Questions remain regarding optimal interventional and medical management of SCAD. Currently, a conservative management strategy is recommended as the great majority of SCAD lesions (70–97%) heal naturally through haematoma resorption, whereas PCI is associated with increased risk of complications and adverse outcomes. Additionally, SCAD occurs most often in distal vessels, which poses a technical limitation to PCI.

Implantation of long coronary stents, to prevent the propagation of IMH when compressed by the stent, has been described as a successful approach. However, this approach might increase the risk of restenosis or stent thrombosis caused by stent strut malapposition after resorption of haematoma. Alternative interventional strategies with successful outcomes are balloon angioplasty alone, to restore coronary flow, or cutting balloon fenestration of the IMH to decompress the false lumen. Using a multi-stent approach to seal the distal and proximal end of SCAD, and the use of bioresorbable stents have also been proposed.

Current recommendations favour PCI or revascularization by means of coronary artery bypass surgery in case of haemodynamic instability, ongoing ischaemia or left main stem SCAD, emphasizing the necessity of an individual approach to each patient.

Spontaneous coronary artery dissection identified in our patient posed a therapeutic dilemma. The severity of the stenosis in the proximal segment of a relatively large coronary artery, causing MI and good availability of the lesion, were factors that prompted us to treat the lesion with PCI. However, the awareness of the increased risk of complications, particularly extension of the dissection proximally to the left main stem and distally, resulted us in adopting a ‘hands off’ approach. Our patient was haemodynamically stable with no signs of ongoing ischaemia, which motivated our decision of conservative management. If the coronary flow had been threatened, we would have also considered using glycoprotein IIb/IIIa inhibitors. However, the role of these inhibitors in SCAD management is controversial due to increased bleeding risk and therefore the potential risk of worsening the IMH.

The repeat CAG 11 weeks after the index event demonstrated complete angiographic ‘healing’ of the dissection, this supports the decision for conservative management.

Whether SCAD is associated with the sudden death events in our patient’s family remains unclear. The history of sudden death affecting relatively young women in this family certainly raises concerns as to an inheritable condition and testing in our patient has not identified an alternate explanation. Our patient does have MRI features suggesting FMD involving the right renal artery; this condition has been associated with SCAD, but the genetics of both conditions are not well understood. A recent series identified approximately 8% of SCAD patients with a molecularly identifiable disorder associated with vascular disease (mostly Ehlers–Danlos syndrome).

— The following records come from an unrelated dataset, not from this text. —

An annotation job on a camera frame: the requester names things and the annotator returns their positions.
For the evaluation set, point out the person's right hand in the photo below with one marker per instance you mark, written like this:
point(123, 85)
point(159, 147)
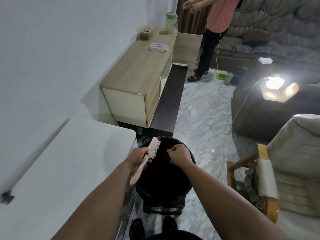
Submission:
point(182, 156)

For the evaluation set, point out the person's left hand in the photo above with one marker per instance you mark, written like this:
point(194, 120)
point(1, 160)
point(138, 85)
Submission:
point(136, 159)

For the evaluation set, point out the person's left fingers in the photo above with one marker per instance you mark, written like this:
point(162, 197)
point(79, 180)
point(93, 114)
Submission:
point(146, 162)

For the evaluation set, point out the person's right fingers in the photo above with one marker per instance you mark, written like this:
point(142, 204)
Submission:
point(173, 154)

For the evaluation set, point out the pink hairbrush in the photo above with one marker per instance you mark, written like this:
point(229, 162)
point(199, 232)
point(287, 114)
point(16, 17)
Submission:
point(151, 149)

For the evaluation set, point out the person's right forearm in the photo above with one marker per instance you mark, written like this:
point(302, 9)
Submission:
point(225, 204)

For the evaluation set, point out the person's left forearm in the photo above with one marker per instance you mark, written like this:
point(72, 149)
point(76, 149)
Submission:
point(100, 207)

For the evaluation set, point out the black trash bin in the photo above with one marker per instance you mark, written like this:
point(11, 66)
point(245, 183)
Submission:
point(162, 182)

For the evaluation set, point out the dark low bench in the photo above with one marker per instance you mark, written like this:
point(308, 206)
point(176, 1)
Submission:
point(170, 97)

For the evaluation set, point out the person's right sandal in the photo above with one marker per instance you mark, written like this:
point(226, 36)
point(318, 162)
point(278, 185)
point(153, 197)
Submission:
point(170, 224)

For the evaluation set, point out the person's sandal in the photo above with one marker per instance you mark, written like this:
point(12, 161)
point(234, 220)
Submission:
point(194, 77)
point(136, 229)
point(170, 224)

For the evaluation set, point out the person's left sandal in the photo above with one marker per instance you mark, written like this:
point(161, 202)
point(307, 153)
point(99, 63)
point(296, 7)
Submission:
point(136, 229)

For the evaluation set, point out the person's black clothing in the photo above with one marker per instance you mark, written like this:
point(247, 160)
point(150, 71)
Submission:
point(180, 235)

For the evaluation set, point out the white table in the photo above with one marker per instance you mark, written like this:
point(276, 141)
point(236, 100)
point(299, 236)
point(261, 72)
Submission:
point(62, 177)

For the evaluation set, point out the light wooden cabinet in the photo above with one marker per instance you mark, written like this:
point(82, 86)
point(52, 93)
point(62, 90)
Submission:
point(135, 77)

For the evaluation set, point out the green bowl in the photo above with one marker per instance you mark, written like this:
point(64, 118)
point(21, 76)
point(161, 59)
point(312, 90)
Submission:
point(221, 75)

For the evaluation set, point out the dark brown coffee table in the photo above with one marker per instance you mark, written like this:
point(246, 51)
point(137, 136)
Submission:
point(257, 114)

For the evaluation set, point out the green cup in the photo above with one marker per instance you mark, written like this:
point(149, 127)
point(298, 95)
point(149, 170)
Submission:
point(228, 79)

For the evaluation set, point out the small black bin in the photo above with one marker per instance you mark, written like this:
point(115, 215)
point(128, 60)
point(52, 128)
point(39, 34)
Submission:
point(239, 75)

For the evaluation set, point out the wooden panel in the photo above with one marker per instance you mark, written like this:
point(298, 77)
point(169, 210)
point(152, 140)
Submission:
point(187, 48)

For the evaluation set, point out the clear plastic lidded box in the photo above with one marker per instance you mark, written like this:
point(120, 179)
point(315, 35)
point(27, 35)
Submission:
point(158, 46)

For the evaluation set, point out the wooden armchair with cream cushions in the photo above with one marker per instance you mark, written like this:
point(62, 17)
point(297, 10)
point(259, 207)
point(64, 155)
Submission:
point(292, 167)

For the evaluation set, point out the brown box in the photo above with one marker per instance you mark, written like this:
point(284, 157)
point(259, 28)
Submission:
point(145, 34)

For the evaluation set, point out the bright lamp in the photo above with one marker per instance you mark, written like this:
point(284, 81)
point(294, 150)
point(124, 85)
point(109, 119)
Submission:
point(275, 82)

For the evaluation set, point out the green water jug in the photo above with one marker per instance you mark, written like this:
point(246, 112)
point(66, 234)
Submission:
point(171, 23)

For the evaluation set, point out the white paper box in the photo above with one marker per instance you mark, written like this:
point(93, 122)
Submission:
point(265, 60)

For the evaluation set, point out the brown curtain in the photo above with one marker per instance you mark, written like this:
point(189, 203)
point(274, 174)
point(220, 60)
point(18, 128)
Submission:
point(190, 22)

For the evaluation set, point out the small black object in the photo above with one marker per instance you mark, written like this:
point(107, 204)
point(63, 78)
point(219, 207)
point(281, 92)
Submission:
point(7, 198)

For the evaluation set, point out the grey sofa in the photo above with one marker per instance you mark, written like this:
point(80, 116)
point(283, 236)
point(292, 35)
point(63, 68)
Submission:
point(275, 29)

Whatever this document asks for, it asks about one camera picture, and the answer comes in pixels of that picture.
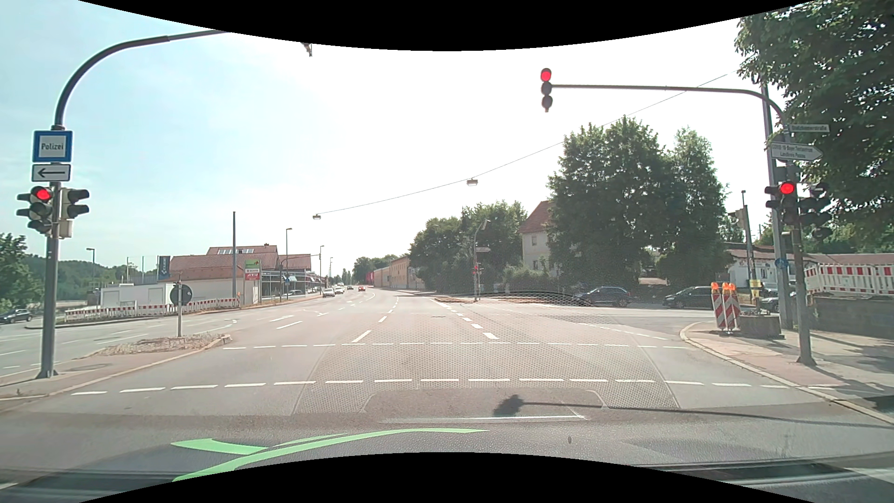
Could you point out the wooded hill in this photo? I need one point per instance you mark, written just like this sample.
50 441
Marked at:
77 276

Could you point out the kerbed traffic island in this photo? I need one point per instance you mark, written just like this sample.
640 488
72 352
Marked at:
105 363

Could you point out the red and white barrier fence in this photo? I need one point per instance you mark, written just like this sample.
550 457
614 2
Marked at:
146 309
848 279

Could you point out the red and white warning beacons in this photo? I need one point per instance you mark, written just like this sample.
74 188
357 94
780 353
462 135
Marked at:
725 306

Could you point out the grey asphalt road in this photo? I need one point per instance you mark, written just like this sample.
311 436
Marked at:
433 363

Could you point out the tall grey pole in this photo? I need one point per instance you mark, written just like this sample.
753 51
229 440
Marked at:
234 255

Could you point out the road markings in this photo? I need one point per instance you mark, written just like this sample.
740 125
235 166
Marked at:
361 337

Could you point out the paved pavement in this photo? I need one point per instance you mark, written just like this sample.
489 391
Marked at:
810 356

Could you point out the round road sign on post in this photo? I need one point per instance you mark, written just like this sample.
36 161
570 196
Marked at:
180 295

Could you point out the concrete block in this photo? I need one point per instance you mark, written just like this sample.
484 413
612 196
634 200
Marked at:
760 325

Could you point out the large overhanging tree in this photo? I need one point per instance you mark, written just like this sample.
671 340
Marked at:
831 91

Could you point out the beige long building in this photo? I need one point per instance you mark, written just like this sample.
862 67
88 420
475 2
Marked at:
399 274

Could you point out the dark car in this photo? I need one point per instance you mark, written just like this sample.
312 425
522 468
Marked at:
688 297
605 296
15 316

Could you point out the group of green trees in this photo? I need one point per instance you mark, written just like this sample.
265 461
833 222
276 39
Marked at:
464 248

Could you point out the large green tree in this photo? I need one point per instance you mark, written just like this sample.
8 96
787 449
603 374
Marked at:
632 209

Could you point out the white low building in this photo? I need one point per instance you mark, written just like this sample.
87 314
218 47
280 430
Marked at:
133 294

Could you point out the lamp post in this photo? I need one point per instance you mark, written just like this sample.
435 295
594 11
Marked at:
286 262
92 267

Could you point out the grey stone wall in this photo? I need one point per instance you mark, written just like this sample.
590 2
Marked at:
855 314

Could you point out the traffic light on pole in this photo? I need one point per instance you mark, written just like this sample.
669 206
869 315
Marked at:
744 241
476 269

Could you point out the car's own bonnet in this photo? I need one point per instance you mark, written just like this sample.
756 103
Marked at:
628 443

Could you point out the white house with red roof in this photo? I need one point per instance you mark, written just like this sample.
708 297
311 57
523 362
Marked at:
536 244

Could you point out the low white house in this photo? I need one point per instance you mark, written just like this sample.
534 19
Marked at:
758 269

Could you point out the red-roofed commercial building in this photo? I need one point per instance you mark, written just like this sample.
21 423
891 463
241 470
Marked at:
223 269

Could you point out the billboard on post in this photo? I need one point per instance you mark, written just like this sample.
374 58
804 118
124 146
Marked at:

Unfortunately, further information including post-mortem findings among the patient’s family members was not available, and in the absence of such information alongside genetic markers we can only speculate about this representing a possible inheritable form of SCAD.

Lead author biography

Aleksandra Pineda graduated from the Medical University of Lodz (Poland) and subsequently underwent her specialty training in Internal Medicine and Cardiology in Germany. Currently, she is doing a fellowship in Interventional Cardiology at Christchurch Hospital (New Zealand).

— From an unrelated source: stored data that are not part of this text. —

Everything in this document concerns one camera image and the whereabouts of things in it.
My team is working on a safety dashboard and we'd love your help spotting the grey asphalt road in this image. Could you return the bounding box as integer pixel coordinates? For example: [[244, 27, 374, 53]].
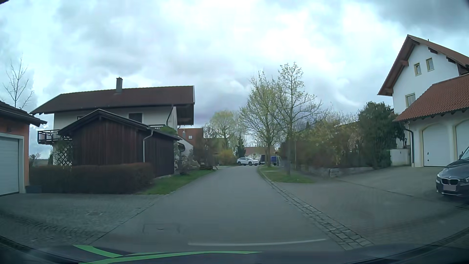
[[92, 165, 343, 253]]

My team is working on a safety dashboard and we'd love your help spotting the grey paved driveway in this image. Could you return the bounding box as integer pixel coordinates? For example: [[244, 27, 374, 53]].
[[277, 166, 469, 247]]

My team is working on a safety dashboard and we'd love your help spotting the cobbled forecourt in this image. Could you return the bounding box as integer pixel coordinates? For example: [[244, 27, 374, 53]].
[[0, 192, 162, 250]]

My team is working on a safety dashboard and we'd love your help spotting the dark grey car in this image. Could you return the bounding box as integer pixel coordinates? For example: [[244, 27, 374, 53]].
[[436, 146, 469, 198]]

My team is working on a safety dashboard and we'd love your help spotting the white house with red roof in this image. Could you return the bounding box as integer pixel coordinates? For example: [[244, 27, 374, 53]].
[[378, 34, 469, 168]]

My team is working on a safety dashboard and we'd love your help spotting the car's own bonnet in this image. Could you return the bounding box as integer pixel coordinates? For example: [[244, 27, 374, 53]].
[[0, 235, 469, 264]]

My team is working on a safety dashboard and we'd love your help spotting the orange garage with white door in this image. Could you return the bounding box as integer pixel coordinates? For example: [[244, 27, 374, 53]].
[[0, 101, 48, 197]]

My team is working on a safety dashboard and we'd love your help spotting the red brick building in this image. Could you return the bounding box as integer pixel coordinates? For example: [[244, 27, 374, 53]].
[[178, 128, 204, 148]]

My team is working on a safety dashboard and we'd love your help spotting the dark brown wooden shed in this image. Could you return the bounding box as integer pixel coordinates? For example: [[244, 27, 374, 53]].
[[57, 109, 182, 178]]

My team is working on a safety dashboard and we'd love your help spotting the low stone wall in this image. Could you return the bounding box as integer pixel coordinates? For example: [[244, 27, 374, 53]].
[[302, 166, 375, 178]]

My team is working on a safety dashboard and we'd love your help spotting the grass verge with trees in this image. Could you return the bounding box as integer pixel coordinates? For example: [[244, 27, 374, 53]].
[[258, 166, 315, 184]]

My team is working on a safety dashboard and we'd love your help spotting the yellow-green tree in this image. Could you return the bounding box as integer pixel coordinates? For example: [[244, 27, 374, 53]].
[[207, 110, 239, 151]]

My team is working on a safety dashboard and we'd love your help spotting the brown hedge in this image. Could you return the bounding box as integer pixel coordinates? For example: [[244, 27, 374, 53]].
[[29, 162, 155, 194]]

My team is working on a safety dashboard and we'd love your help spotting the dark green bush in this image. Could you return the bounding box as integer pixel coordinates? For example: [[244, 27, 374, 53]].
[[356, 101, 405, 169]]

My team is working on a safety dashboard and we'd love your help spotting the white house with brown roof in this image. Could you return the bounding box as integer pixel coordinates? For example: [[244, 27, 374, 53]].
[[30, 77, 196, 145]]

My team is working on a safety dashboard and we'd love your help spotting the budding tree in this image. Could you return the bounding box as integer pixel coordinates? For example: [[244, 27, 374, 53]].
[[240, 71, 284, 168], [273, 62, 324, 175]]

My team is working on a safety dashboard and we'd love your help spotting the row of bushes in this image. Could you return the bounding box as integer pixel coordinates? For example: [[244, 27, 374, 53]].
[[280, 114, 361, 171]]

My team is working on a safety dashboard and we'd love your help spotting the bare tree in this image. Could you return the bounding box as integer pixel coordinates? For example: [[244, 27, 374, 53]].
[[1, 56, 35, 110]]

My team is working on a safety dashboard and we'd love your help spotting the white lattice trellis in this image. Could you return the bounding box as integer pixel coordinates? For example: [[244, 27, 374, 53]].
[[52, 140, 73, 166]]

Click here for additional data file.

Time	Events
Day 1	Patient presented with Canadian Cardiovascular Society (CCS) Class IV angina. Diagnosis of non-ST-segment elevation myocardial infarction.
Day 3	Coronary angiography showed lesion of the proximal circumflex coronary artery. Optical coherence tomography confirmed spontaneous coronary artery dissection. The patient was managed medically (received dual antiplatelet therapy, metoprolol, and cilazapril).
Day 6	Patient remained clinically stable and was discharged from hospital.
11 weeks later	Repeat coronary angiography showed normal coronaries.